Risoleta C Pinto Pedro




Li, já não sei em que recente livro das minhas leituras deste mês, que o hábito de tratar o leitor como um receptor, por um você ou um tu, e até de expressar a consciência de que ele existe e que está ali do outro lado das palavras, se perdeu. É verdade. No entanto, há já uns tempos que dou por mim, instintiva e não intencionalmente, ao contrário desta crónica, onde o faço expressamente, a interpelar os meus leitores. Nas crónicas, mas também em livro, se não estou enganada.

Não sei a que se deveu esta mudança em mim, ou sequer se se trata de uma mudança. Talvez, se for pesquisar lá mais para trás, encontre outras manifestações de reconhecimento do leitor como um interlocutor presente.

Posso especular e encontrar causas, umas mais conscientes do que outras.

Por um lado, o isolamento em que temos estado, poderá fazer apelo à procura de uma maior proximidade daquele ou daquela que se encontra do outro lado do texto, a imaginá-los, a visualizá-los, a sentir a sua presença, a sua respiração. E esta interpelação seria um «Olá! Está aí?».

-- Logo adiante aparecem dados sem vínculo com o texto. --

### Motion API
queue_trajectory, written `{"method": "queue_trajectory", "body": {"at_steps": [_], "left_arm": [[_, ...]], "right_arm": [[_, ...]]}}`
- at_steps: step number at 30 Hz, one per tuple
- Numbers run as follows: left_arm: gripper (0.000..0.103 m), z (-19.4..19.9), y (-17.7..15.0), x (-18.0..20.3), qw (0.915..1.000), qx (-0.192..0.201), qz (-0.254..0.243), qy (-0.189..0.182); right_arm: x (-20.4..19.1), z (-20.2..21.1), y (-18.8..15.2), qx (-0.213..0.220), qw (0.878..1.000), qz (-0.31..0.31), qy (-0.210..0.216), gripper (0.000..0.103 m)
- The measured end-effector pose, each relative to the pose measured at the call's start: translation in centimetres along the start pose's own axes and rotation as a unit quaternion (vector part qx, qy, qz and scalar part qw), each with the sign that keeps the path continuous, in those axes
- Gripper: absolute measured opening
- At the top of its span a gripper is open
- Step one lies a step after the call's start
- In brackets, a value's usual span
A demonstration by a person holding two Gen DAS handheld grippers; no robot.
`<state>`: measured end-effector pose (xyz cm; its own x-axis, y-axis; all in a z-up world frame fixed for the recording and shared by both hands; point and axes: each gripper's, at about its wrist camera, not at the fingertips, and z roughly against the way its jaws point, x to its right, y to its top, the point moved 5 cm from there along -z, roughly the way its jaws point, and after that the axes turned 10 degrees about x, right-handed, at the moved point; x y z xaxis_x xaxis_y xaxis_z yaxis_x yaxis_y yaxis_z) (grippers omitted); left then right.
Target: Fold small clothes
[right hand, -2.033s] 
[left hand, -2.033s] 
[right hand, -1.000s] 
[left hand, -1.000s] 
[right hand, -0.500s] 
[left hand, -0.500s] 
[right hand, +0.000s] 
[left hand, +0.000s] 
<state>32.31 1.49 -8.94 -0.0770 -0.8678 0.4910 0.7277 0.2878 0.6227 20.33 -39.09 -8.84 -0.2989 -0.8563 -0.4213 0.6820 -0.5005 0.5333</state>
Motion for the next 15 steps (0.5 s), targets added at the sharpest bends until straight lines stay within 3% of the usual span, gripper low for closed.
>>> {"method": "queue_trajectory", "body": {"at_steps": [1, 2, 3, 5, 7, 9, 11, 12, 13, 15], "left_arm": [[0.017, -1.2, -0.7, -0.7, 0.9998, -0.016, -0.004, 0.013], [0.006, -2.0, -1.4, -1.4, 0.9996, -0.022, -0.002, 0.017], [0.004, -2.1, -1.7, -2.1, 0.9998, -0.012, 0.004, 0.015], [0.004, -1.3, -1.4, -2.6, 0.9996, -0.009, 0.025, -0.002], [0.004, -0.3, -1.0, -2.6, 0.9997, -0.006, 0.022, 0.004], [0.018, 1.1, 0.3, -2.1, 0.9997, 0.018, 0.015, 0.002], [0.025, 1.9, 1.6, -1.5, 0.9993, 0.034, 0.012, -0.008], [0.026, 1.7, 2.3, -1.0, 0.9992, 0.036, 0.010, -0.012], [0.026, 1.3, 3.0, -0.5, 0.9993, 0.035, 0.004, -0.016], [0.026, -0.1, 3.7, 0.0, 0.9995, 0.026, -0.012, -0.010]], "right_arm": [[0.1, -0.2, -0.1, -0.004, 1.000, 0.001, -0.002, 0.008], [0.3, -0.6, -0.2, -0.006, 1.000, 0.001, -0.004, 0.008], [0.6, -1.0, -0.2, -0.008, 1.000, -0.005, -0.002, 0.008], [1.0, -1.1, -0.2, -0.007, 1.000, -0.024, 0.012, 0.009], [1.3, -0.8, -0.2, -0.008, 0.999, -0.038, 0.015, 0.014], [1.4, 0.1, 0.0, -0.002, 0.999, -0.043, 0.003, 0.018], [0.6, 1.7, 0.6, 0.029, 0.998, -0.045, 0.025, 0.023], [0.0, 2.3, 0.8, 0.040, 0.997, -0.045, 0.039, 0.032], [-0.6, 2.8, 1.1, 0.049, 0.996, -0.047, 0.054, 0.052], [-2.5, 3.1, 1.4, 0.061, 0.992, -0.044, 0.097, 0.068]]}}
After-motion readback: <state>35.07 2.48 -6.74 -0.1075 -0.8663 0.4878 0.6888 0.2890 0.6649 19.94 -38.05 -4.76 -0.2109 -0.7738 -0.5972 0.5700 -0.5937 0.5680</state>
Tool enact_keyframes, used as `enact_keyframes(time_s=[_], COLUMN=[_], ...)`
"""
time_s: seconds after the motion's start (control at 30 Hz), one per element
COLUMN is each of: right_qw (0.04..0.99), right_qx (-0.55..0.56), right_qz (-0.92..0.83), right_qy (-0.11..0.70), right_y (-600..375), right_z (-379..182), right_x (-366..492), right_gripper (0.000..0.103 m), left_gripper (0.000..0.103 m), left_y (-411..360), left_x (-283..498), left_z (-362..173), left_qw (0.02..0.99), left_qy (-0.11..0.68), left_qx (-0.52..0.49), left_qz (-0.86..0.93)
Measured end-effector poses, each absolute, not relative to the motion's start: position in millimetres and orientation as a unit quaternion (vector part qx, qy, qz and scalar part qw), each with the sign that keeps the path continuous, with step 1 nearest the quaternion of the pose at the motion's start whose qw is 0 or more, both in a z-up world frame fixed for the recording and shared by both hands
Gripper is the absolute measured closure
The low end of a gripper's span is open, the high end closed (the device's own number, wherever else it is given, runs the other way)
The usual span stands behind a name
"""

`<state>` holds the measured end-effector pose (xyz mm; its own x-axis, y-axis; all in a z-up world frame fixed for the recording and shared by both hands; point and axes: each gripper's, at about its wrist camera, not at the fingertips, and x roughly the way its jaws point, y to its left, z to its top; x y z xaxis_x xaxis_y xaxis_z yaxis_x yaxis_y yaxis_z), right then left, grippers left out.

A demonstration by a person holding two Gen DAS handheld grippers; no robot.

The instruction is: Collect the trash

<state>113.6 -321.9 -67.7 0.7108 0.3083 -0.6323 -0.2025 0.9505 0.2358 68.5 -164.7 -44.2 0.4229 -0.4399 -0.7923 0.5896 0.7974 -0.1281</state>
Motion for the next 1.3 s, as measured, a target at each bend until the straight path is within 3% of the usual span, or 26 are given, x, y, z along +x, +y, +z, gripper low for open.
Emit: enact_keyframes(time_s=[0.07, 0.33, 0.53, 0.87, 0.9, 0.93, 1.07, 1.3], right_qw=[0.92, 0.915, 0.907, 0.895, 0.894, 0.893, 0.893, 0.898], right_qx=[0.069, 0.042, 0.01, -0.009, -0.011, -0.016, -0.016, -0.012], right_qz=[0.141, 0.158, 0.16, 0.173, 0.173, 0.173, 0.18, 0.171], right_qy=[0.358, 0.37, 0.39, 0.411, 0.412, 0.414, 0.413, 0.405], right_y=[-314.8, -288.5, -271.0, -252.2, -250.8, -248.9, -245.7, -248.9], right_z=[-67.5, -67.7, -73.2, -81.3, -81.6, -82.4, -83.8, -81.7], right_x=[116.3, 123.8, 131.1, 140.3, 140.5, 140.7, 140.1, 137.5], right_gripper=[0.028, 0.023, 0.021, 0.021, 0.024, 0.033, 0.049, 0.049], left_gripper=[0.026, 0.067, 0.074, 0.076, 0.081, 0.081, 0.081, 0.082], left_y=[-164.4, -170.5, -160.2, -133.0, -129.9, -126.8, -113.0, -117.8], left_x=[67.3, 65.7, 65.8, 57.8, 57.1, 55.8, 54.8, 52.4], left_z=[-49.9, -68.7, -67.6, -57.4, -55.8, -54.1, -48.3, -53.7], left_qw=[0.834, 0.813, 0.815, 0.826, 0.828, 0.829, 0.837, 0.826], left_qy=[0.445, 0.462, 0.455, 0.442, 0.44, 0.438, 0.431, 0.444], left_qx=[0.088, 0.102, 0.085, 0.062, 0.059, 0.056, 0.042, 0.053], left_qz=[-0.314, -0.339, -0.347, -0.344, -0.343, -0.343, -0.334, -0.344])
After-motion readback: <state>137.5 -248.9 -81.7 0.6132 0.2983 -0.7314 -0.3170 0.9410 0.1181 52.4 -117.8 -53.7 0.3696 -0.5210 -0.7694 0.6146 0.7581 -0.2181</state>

Há uma outra razão que tem a ver com a despersonalização em que estamos mergulhados. Qualquer empresa com que necessitemos de contactar, seja ela fornecedora de algum bem, essencial ou não, encomendado on-line ou mesmo uma empresa pública incontornável, para além de não ter um rosto, mas apenas uma voz e por vezes se limitar a uma gravação que nos obriga a contínuas marcações de dígitos no teclado, em diálogo insano com uma máquina desconhecida, é como um muro intransponível perante o qual nos sentimos completamente esmagados, quando não ignorados. Esmagados já seria alguma coisa… Não há ninguém do outro lado, é a sensação que temos. Quando conseguimos que nos atendam… o que já é um luxo.

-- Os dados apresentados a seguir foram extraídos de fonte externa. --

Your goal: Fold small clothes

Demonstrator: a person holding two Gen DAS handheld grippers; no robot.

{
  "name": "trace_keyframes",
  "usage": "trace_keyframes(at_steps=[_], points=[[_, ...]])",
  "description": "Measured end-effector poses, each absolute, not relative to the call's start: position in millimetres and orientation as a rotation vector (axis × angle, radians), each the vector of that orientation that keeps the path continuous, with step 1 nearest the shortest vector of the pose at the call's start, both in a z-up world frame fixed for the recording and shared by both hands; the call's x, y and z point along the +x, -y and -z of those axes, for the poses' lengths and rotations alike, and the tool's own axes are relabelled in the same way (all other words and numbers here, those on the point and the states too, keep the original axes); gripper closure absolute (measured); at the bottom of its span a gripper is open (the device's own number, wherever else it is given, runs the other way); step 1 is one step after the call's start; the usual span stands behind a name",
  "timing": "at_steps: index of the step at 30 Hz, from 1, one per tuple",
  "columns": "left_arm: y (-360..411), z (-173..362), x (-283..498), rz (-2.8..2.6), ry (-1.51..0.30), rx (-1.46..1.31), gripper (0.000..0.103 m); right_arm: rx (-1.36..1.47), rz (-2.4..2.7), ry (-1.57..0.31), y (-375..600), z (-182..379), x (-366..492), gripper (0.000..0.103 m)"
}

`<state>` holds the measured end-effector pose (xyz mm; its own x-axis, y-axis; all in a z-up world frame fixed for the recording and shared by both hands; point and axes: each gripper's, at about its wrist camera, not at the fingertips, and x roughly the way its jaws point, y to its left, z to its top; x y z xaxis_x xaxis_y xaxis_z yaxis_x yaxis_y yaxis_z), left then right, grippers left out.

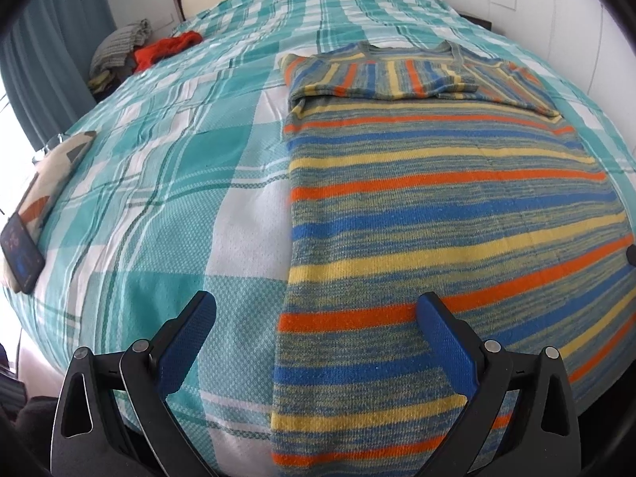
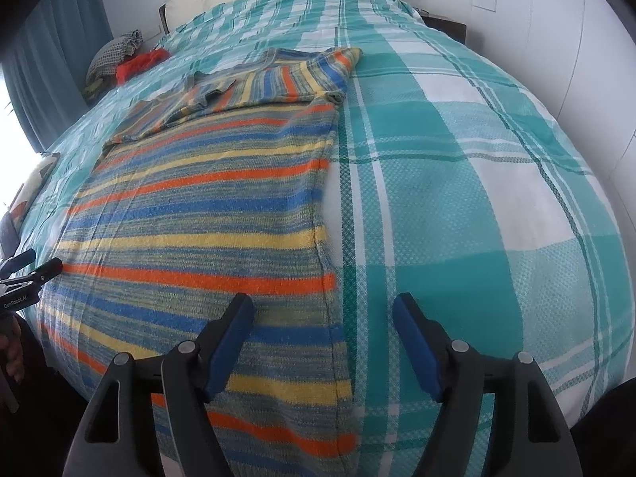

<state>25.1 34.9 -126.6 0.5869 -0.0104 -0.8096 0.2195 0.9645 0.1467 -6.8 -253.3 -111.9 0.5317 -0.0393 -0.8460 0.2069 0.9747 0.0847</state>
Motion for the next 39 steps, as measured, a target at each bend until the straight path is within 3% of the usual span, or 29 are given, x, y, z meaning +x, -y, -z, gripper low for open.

Falar com o leitor é uma espécie de antídoto de sentido inverso. É dizer: «caro leitor, eu sei que está aí, que me lê, que pensa, que concorda ou não, que sorri ou protesta, que interrompe, que retoma, que comenta, que partilha, que se impacienta, e eu estou aqui a escrever para mim através de si, como se eu estivesse desse lado».

Mas existe uma outra causa, que tem a ver com o facto de o texto não estar concluído sem a leitura do outro. Porque o leitor é um co-criador daquilo que lê, e que completa no éter com as suas ideias, as suas emoções e os seus sentimentos. “Falar” com ele, é reconhecê-lo como tal, com o seu inalienável estatuto.

Por isso, querido leitor, repare que nem consigo usar o plural, que o transformaria, novamente, num agrupamento sem rosto. Neste “leitor” inscrevo, não todos, mas cada um e cada uma que me lê. Entrego-lhe, pois, este rascunho para que o complete segundo a sua sensibilidade, à sua maneira. Agora é seu. Obrigada!